"Illumina" is a compilation of 18 pieces of a capella chants, canticles,
motets and anthems on the theme of Light sung by the choir of Clare College
Cambridge and recorded in the Lady Chapel of Ely Cathedral. As mentioned
in John Rutter's accompanying notes, the dates of composition range from
Gregorian chant to the late 20th century. In fact they form two distict
historical groups: Mediaeval/Renaissance and late19th/20th century. No music
between Palestrina and Tchaikowsky is represented - a yawning gap of 300
years. Admittedly, the practice of a capella singing went into decline
in western Europe in the 17th and 18th centuries with organ or orchestral
accompaniment becoming the norm; however it would have been valuable to have
had included some eastern Orthodox liturgical music (wherein instruments
were, and still are, prohibited) from this period.
The early group consists entirely of Latin texts of the Catholic Church,
whilst the modern group is more wide-ranging including items which are Russian
Orthodox (Tchaikowsky, Grechaninov, Rachmaninov) and Anglican (Wood, Holst,
Harris and Rutter). In line with the general theme, the pieces include two
settings of Christe qui lux es, from the office of Compline, four
of Nunc dimittis, and four of Hail Gladdening Light. The works
are not presented in historical sequence - or indeed any discernable pattern.
However the facility of modern CD players, which allows the individual listener
to mix-and-match to suit individual taste, comes to the rescue. I found that
playing the pieces in chronological was highly satisfying.
The early works chart a seamless evolution of church music from Greorian
plainchant, through the first stirrings of polyphony in 12th century Hildegard's
O coruscans lux stellarum, to the 16th century gloriesof Tallis, Byrd,
and Palestrina. The more recent set of works illustrates how much diversity
has arisen in the last 400 years and reveals the similarities and differences
between the Orthodox and Anglican traditions.

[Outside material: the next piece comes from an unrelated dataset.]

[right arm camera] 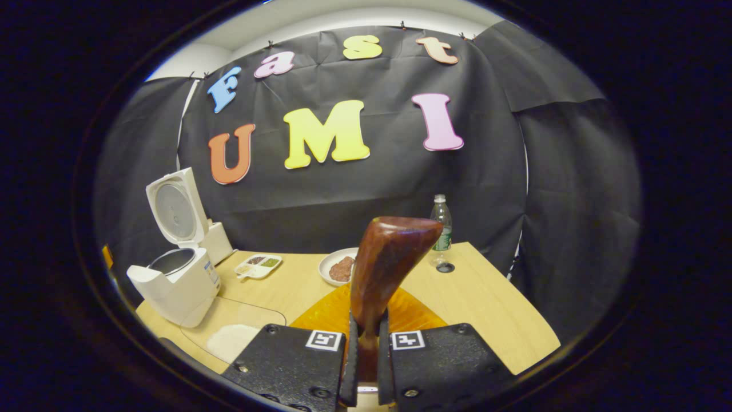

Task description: Close the left gripper, press the button to open the rice cooker; take a wooden spoon from the chopstick holder with the right hand, scoop a spoonful of rice and pour it into the rice cooker, then put the wooden spoon back into the chopstick holder.

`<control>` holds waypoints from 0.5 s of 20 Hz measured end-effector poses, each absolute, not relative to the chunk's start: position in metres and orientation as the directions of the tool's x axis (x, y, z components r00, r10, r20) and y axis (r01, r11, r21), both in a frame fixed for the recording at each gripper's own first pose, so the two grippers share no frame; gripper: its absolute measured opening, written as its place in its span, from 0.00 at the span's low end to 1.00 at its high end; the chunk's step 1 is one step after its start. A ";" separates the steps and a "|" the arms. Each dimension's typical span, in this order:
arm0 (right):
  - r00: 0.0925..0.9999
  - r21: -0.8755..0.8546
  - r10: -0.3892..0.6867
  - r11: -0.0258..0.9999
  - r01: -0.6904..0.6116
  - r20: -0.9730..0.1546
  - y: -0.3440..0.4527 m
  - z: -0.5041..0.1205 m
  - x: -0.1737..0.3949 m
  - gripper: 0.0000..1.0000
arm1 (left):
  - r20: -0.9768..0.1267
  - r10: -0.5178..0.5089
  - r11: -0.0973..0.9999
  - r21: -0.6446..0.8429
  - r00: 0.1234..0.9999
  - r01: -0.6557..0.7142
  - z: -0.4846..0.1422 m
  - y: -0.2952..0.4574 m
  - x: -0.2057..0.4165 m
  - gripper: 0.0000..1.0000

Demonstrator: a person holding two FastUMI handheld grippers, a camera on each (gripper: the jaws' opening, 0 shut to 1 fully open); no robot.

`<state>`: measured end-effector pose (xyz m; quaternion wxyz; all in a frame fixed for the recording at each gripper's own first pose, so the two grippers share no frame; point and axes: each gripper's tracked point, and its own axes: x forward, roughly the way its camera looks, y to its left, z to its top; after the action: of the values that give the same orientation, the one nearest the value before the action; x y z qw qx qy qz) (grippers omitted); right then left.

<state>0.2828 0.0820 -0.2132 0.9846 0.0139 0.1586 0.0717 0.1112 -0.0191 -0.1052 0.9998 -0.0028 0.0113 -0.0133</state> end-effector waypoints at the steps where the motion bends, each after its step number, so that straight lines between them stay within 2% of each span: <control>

The most remarkable piece is the setting of Lux aeterna by the Hungarian
composer Gyorgi Ligeti written in 1966. Whilst the words are those in the
Latin Requiem Mass, the music may be perceived as extending way beyond the
confines of the Catholic liturgy to become an almost abstract portrayal of
Eternal Light on an astronomical scale, which is at once timeless, lucid
and amorphous. Ligeti's score includes the direction "as if from afar"; certainly
this music transports the listener to contemplate the light of inter-galactic
space and does so most powerfully. No doubt it was this quality that prompted
Stanley Kubrick to incorporate this piece into the soundtrack of 2001:
A Space Odyssey (1968) and it could well have been a source of inspiration
for the idiosyncratic sounds of Tangerine Dream's early albums just
a few years later.
The performance quality of Clare College Choir is superb throughout. The
intonation and clarity of diction are well nigh perfection. They are a mixed
choir of 24 voices, augmented to 32 for the purposes of this recording, thus
providing enough voices for each part. Whist most of the pieces are 4-part
SATB, several are 8-part and the Legeti is no less than 16-part. I can well
imagine that some graduate member's voices were necessary to cope with the
deep contra-bass notes demanded by Rachmaninov in his setting of Nyinye
otpushchyeshi (Nunc dimittis).
This disc is a first-rate contribution to unaccompanied choral singing at
its best and can be highly recommended.